Impact
During parsing of a decode message in the amdgpu vcn3 DRM driver, the kernel improperly checks buffer bounds, allowing access beyond the end of the buffer object. This out‑of‑bounds read exposes the contents of adjacent kernel memory, potentially leaking sensitive data or allowing an attacker to read arbitrary kernel addresses. The weakness is an instance of improper input validation and can lead to information disclosure or serve as a foothold for privilege escalation in kernel space.
Affected Systems
The vulnerability exists in the Linux kernel's DRM/amdgpu/vcn3 component. All nodes running a Linux kernel version that incorporates the unpatched amdgpu driver are affected. No specific upstream version is listed, so any kernel build prior to the commit that introduced the fix should be considered vulnerable.
Risk and Exploitability
Because the issue resides in a kernel driver, exploitation requires interaction with a GPU device through the DRM interface.

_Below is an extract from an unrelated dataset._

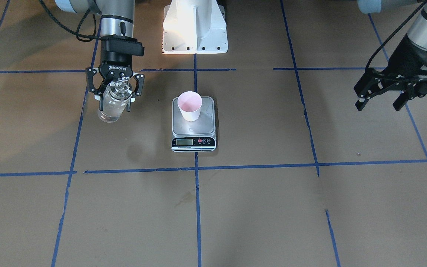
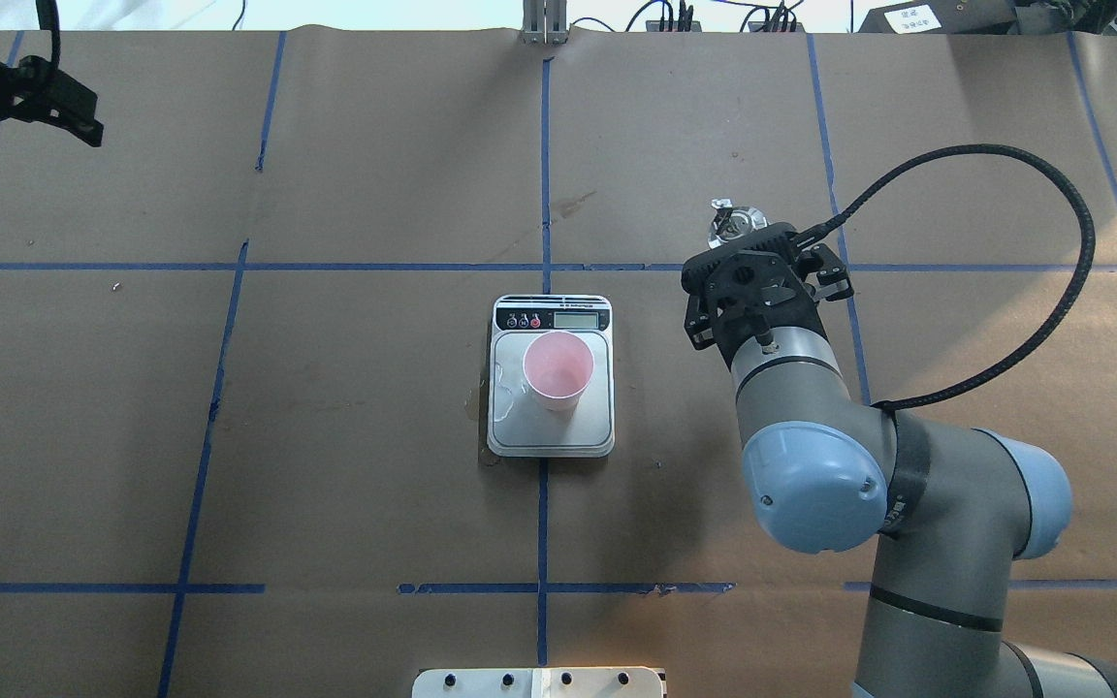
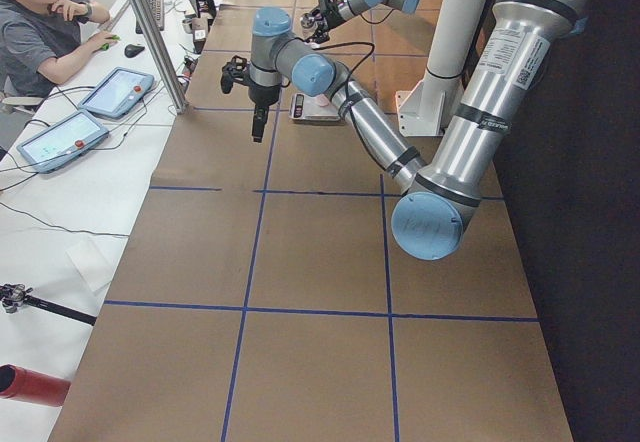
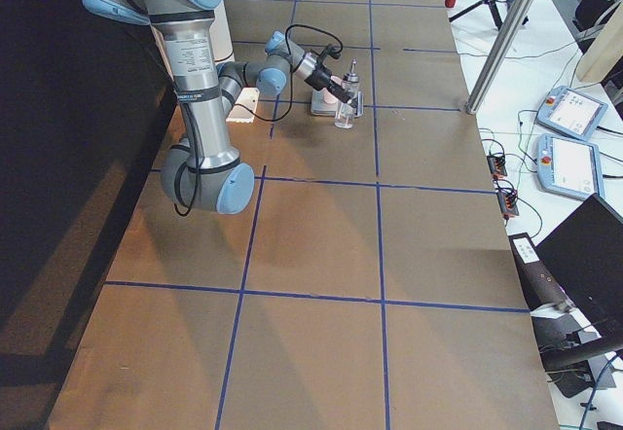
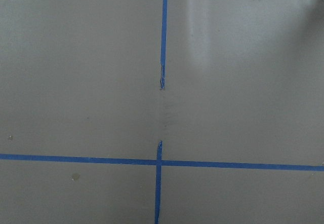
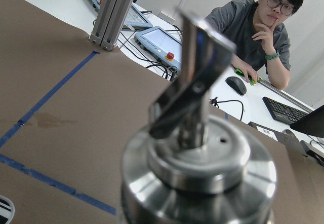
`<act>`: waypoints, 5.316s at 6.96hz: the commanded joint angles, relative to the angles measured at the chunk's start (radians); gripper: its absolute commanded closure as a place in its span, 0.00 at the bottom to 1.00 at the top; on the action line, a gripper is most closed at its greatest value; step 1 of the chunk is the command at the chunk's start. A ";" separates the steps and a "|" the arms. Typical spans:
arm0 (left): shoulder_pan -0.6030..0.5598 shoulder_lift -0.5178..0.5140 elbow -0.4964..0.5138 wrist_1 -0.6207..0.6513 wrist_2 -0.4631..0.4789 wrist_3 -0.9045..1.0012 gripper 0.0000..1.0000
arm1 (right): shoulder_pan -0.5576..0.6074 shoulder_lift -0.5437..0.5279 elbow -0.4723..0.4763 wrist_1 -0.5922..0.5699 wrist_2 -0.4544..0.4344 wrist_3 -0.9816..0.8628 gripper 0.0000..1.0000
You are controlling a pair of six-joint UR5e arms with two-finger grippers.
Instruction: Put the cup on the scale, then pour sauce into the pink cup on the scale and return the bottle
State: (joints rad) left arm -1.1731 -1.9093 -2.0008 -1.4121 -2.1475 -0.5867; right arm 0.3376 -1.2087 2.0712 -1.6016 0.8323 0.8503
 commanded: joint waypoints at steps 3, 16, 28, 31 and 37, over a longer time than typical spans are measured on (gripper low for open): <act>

This typically mandates local user privileges or the ability to inject commands to the amdgpu driver; the attack vector is therefore inferred to be local or within a privileged context. The lack of an EPSS score or KEV listing indicates that the exploitability data is not publicly quantified, but the potential for kernel memory leakage justifies treating the risk as significant. No CVSS score is provided, so assessing severity must rely on the described impact and typical kernel privilege assumptions.